Supplied data section start
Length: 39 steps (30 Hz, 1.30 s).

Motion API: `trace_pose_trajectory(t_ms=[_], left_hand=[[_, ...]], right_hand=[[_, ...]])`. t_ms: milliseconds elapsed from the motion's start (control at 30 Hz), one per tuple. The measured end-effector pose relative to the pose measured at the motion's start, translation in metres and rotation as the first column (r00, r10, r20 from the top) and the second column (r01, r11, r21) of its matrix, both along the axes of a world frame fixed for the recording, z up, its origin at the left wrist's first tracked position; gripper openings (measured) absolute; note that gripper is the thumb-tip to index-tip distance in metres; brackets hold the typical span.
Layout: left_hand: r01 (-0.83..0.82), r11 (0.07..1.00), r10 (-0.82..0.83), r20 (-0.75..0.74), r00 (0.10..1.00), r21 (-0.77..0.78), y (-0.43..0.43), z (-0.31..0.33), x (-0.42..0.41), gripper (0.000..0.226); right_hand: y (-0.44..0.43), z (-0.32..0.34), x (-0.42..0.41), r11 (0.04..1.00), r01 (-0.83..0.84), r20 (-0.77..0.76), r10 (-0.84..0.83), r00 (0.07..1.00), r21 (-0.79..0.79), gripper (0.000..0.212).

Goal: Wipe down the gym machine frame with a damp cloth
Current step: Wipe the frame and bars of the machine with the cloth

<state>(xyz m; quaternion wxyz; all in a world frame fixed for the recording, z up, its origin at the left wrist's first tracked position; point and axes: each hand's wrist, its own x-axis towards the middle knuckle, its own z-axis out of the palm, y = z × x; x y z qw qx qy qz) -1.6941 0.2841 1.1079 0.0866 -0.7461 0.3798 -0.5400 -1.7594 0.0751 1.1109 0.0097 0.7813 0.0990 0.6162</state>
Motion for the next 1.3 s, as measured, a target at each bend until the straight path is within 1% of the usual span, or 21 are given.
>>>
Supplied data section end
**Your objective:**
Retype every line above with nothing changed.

**Answer section:**
Length: 39 steps (30 Hz, 1.30 s).

Motion API: `trace_pose_trajectory(t_ms=[_], left_hand=[[_, ...]], right_hand=[[_, ...]])`. t_ms: milliseconds elapsed from the motion's start (control at 30 Hz), one per tuple. The measured end-effector pose relative to the pose measured at the motion's start, translation in metres and rotation as the first column (r00, r10, r20 from the top) and the second column (r01, r11, r21) of its matrix, both along the axes of a world frame fixed for the recording, z up, its origin at the left wrist's first tracked position; gripper openings (measured) absolute; note that gripper is the thumb-tip to index-tip distance in metres; brackets hold the typical span.
Layout: left_hand: r01 (-0.83..0.82), r11 (0.07..1.00), r10 (-0.82..0.83), r20 (-0.75..0.74), r00 (0.10..1.00), r21 (-0.77..0.78), y (-0.43..0.43), z (-0.31..0.33), x (-0.42..0.41), gripper (0.000..0.226); right_hand: y (-0.44..0.43), z (-0.32..0.34), x (-0.42..0.41), r11 (0.04..1.00), r01 (-0.83..0.84), r20 (-0.77..0.76), r10 (-0.84..0.83), r00 (0.07..1.00), r21 (-0.79..0.79), gripper (0.000..0.212).

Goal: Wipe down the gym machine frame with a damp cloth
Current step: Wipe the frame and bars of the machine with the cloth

<state>(xyz m; quaternion wxyz; all in a world frame fixed for the recording, z up, its origin at the left wrist's first tracked position; point and axes: each hand's wrist, its own x-axis towards the middle knuckle, its own z-axis out of the palm, y = z × x; x y z qw qx qy qz) -1.6941 0.2841 1.1079 0.0866 -0.7461 0.3798 -0.5400 -1.7594 0.0751 1.1109 0.0097 0.7813 0.0990 0.6162</state>
Motion for the next 1.3 s, as measured, a target at each bend until the straight path is within 1% of the usual span, or 21 are given.
>>>

The answer is complete.